No Hassle Returns. Amazon never argues with a customer regarding a request to return an item so long as there is some reason for the rejection (fit, color, quality, whatever). They make returns easy with a self-service process from their website. Customers feel better about placing an order when they know they can return the product if something is not right.

Mobile experience. Amazon enhances convenience with their mobile app because shopping is always available. Most customers are never more than three feet from their phone, and therefore I believe mobile is worthy of its own feel good category. Because my smartphone has a camera and a microphone, I can take photos (or scan barcodes) to search for products as well as giving verbal commands. I can also manage every aspect of my relationship with Amazon through my mobile device, which means I can manage it anywhere and anytime.

Feel good by doing good. The Amazon Smile program allows me to select a charity to receive a donation from Amazon equal to .5% of my qualifying purchases when I begin my shopping at smile.amazon.com. Do you imagine that a customer feels good when they begin their shopping experience by typing “smile” and then direct a contribution to a favorite charity when they buy something? It is easy to feel good when your vendor helps you do good.

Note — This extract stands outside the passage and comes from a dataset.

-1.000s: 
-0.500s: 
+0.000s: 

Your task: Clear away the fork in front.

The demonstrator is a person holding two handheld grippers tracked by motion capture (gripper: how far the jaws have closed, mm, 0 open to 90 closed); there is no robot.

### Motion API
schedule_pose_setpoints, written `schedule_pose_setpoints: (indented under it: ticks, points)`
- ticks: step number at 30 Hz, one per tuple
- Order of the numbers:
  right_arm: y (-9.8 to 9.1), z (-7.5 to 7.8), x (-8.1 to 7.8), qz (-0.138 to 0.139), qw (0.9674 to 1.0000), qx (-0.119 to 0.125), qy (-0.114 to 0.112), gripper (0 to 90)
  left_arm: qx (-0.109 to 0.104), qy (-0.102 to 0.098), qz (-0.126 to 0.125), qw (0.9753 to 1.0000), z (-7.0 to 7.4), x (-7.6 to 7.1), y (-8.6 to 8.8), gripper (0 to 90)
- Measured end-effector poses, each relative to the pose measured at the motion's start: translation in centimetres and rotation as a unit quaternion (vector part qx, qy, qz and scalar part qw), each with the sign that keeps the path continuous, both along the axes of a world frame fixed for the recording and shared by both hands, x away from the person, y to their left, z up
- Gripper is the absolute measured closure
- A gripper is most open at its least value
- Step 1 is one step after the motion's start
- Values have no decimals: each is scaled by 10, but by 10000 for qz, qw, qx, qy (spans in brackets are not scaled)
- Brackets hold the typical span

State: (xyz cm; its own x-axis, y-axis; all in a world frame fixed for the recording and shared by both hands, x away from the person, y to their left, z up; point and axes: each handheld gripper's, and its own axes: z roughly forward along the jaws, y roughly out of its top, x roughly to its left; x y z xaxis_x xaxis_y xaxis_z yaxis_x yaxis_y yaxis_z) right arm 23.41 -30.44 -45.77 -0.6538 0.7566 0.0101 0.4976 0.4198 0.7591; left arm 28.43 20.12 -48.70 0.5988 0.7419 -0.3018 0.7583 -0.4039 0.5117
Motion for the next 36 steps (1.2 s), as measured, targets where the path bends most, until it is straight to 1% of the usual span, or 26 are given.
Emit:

Notifications and visibility. Amazon gives customers a number of ways to track their orders and their order history with the company. Any shopping activity, whether resulting in a purchase or not, generally results in some level of follow up from Amazon. If I place an order, Amazon continuously informs me of the status from a “thank you” order confirmation. They send a shipment notice plus an arrival notice. If I shop and do not order, Amazon often follows up with deals on items that I viewed hoping to push me over the edge to actually buy the product. After I receive a purchase, I am generally offered an opportunity to review the purchase, and I will typically be offered several complementary items. Beyond these notifications, Amazon tracks my purchases so that I can reference that information to make decisions regarding future purchases. All of this attention and account visibility certainly helps the customer feel good about their relationship with Amazon.

Subscription membership. Amazon offers customers a subscription program called Prime. Prime bundles all manner of Amazon services and benefits into a subscription program for which customers pay an annual membership fee. The subscription offers access to a library of books and music along with lower costs (usually free) for shipping and guaranteed two-day delivery for any purchases. Statista, the online statistics portal, estimates that Amazon had 95 million US Prime members as of June 2018.  That amounts to nearly seventy-percent of US households participating in Prime. It feels good to be a member of a club with a wide range of benefits and a subscription business model with its predictable and guaranteed cash flow is a powerful foundation from which to build a dominant brand.

Commercial service contractors should take a lesson from Amazon: making customers feel good about your services will likely lead to greater riches for your company. The best part is, many of the innovations that make customers feel good about doing business with Amazon can work for you.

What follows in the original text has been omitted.